By Tony Winterburn • 06 January 2021 • 9:29
Ireland Brexit Fury Erupts as Fishing Chief Rages at Brussels over EU Trade Deal 'Stitch-Up'. image: Wikipedia
Ireland Brexit Fury Erupts as Fishing Chief Rages at Brussels over EU Trade Deal ‘Stitch-Up’.
IRELAND’s fishermen are being denied the right to catch fish in their own waters as a result of the EU’s trade deal with the UK, a fishing boss has said. Patrick Murphy, a former Irish diplomat, has said the comments suggested the penny was starting to drop in terms of the damage the EU’s common fisheries policy (CFP) was causing to his country’s fishing industry.
Murphy was reacting to the agreement unveiled by UK Prime Minister Boris Johnson and European Commission President Ursula von der Leyen on Christmas Eve. Negotiations went down to the wire to find an agreement on fisheries, with the two sides locked in talks in Brussels working “line by line and fish by fish”, an EU official said.
Ultimately, the EU agreed to cede 25 per cent of the value of the roughly €650 million in fish EU boats catch in British waters each year, for a period of 5.5 years.

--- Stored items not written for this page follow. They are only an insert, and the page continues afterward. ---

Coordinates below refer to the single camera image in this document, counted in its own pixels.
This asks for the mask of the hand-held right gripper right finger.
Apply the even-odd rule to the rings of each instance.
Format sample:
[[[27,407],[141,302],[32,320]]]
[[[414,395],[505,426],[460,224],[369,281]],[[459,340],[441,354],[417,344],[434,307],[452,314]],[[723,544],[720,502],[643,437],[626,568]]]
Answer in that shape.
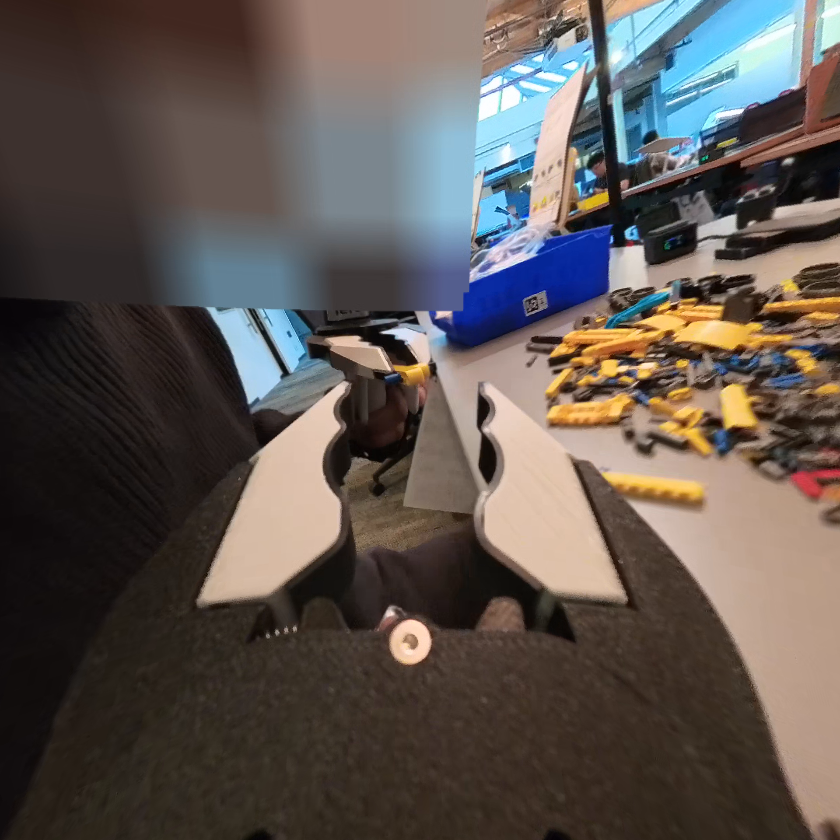
[[[482,548],[557,602],[625,607],[628,596],[568,451],[493,384],[477,391],[474,524]]]

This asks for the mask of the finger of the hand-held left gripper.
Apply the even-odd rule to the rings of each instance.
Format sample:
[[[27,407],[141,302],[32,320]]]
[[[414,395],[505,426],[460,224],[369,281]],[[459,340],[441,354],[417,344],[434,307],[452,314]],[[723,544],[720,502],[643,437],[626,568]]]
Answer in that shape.
[[[367,343],[374,347],[367,361],[371,370],[413,368],[432,361],[427,335],[415,325],[376,325]]]
[[[311,358],[327,362],[348,380],[385,381],[396,374],[383,348],[358,335],[311,335],[308,351]]]

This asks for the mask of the person's left hand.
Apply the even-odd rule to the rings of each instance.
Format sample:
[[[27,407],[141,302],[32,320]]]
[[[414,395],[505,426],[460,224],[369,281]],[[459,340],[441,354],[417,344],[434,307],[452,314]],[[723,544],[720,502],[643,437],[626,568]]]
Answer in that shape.
[[[362,455],[375,462],[393,455],[406,435],[410,416],[403,387],[388,385],[385,404],[369,413],[366,423],[353,433]]]

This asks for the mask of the office chair base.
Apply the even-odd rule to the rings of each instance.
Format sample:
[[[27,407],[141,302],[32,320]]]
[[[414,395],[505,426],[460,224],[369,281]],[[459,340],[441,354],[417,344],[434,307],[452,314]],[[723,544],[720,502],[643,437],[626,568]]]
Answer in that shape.
[[[378,498],[385,494],[392,486],[394,470],[399,470],[403,467],[410,468],[412,456],[412,451],[405,451],[387,458],[378,465],[374,469],[369,482],[369,491],[371,495]]]

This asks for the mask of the long yellow holed beam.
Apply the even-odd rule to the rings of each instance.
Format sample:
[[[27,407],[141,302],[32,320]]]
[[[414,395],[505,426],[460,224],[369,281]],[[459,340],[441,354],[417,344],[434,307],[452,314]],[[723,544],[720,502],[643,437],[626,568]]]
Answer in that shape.
[[[690,479],[664,478],[603,471],[602,478],[622,496],[633,499],[700,506],[705,503],[704,486]]]

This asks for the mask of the blue plastic bin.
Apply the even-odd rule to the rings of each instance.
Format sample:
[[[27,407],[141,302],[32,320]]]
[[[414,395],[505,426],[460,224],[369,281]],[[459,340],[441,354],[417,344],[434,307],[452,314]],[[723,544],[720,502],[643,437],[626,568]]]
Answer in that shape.
[[[476,347],[605,295],[612,230],[549,238],[536,255],[472,281],[462,309],[431,311],[432,324],[448,341]]]

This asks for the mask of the clear plastic bags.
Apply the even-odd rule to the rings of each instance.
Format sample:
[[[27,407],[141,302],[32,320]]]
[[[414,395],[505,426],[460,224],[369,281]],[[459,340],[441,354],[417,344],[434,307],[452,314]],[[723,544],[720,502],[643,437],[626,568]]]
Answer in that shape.
[[[525,224],[491,244],[478,248],[469,262],[469,283],[521,264],[548,247],[548,243],[567,235],[564,227]]]

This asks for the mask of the pile of building toy pieces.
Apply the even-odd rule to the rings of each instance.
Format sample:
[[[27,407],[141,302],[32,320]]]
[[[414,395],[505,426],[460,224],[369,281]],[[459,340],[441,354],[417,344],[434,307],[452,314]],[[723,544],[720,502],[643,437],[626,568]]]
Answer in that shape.
[[[839,268],[818,263],[768,290],[754,274],[619,288],[607,309],[525,343],[544,359],[550,427],[616,426],[657,448],[740,457],[839,519]]]

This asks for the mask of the cardboard sign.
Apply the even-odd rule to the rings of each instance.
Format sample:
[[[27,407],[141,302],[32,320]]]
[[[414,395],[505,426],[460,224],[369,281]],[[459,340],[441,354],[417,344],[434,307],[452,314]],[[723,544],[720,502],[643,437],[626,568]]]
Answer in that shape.
[[[574,173],[571,136],[591,83],[592,75],[583,64],[548,101],[532,168],[530,227],[564,225]]]

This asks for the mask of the black charger box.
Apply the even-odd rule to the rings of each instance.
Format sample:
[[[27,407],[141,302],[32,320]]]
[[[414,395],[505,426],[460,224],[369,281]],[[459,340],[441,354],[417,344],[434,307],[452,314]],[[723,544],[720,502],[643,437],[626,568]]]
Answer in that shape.
[[[679,220],[653,228],[643,236],[644,260],[648,266],[663,265],[692,255],[697,251],[697,245],[697,222]]]

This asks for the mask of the black pole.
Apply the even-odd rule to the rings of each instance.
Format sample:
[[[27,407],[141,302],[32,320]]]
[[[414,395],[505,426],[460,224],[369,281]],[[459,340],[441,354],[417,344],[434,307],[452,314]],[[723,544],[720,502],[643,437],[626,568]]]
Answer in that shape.
[[[603,1],[588,1],[591,41],[594,50],[595,81],[598,109],[602,127],[607,204],[612,226],[612,246],[626,246],[623,223],[623,188],[617,158],[616,126],[613,111],[613,91],[610,50],[606,33],[606,12]]]

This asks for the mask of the long wooden desk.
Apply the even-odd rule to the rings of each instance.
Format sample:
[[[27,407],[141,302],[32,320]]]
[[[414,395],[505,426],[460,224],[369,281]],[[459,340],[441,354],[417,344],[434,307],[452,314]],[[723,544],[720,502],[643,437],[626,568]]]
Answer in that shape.
[[[622,199],[625,203],[629,203],[631,198],[663,193],[667,187],[673,184],[677,184],[677,186],[698,186],[699,179],[708,173],[730,170],[733,166],[737,166],[739,169],[749,169],[764,163],[821,149],[826,145],[837,143],[838,139],[838,120],[825,123],[816,129],[807,129],[802,125],[738,148],[714,161],[669,171],[649,182],[624,191]]]

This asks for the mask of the black flat device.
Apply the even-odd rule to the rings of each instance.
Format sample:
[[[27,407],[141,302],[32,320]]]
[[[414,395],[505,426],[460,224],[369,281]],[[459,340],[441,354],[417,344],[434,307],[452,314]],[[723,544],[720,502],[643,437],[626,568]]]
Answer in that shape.
[[[817,243],[838,235],[838,211],[771,219],[725,237],[723,245],[715,250],[714,260],[742,261],[788,245]]]

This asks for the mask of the black cup-shaped device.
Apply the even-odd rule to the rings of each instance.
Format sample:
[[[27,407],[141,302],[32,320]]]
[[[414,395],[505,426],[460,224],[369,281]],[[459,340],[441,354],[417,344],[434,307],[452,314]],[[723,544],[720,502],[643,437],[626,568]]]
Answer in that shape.
[[[774,217],[779,193],[776,185],[764,185],[744,193],[735,204],[736,230],[763,224]]]

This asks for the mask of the black case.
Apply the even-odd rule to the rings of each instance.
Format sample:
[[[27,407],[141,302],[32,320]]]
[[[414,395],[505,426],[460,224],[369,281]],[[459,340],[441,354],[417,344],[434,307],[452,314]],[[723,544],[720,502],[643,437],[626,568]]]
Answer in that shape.
[[[753,103],[742,111],[738,144],[747,146],[777,135],[795,138],[804,132],[807,86],[783,91],[778,97]]]

What is included in the fishing deal
The deal runs to more than 1,200 pages, with a whole section and several annexes dedicated to fisheries. Both sides have agreed that 25% of EU boats’ fishing rights in UK waters will be transferred to the UK fishing fleet over a period of five years.
This is known as the “adjustment period”, giving EU fleets time to get used to the new arrangements. The EU wanted it to be longer, the UK wanted it to be shorter – it looks like they’ve met somewhere in the middle, with an end date of 30 June 2026. Under plans outlined in the deal, EU fishing quota in UK waters will be reduced by 15% in the first year and 2.5 percentage points each year after.
By 2026, it’s estimated that UK boats will have access to an extra £145m of fishing quota every year. In 2019, British vessels caught 502,000 tonnes of fish, worth around £850m, inside UK waters. The document also sets out details of how each species of fish will be shared out between the UK and the EU during the transition.
The UK fleet can expect increases in quota for 57 out of the 90 types of fish caught in UK waters every year. But quota shares for some species like Channel cod, of which EU boats (mainly from France) catch more than 90% each year, will remain unchanged.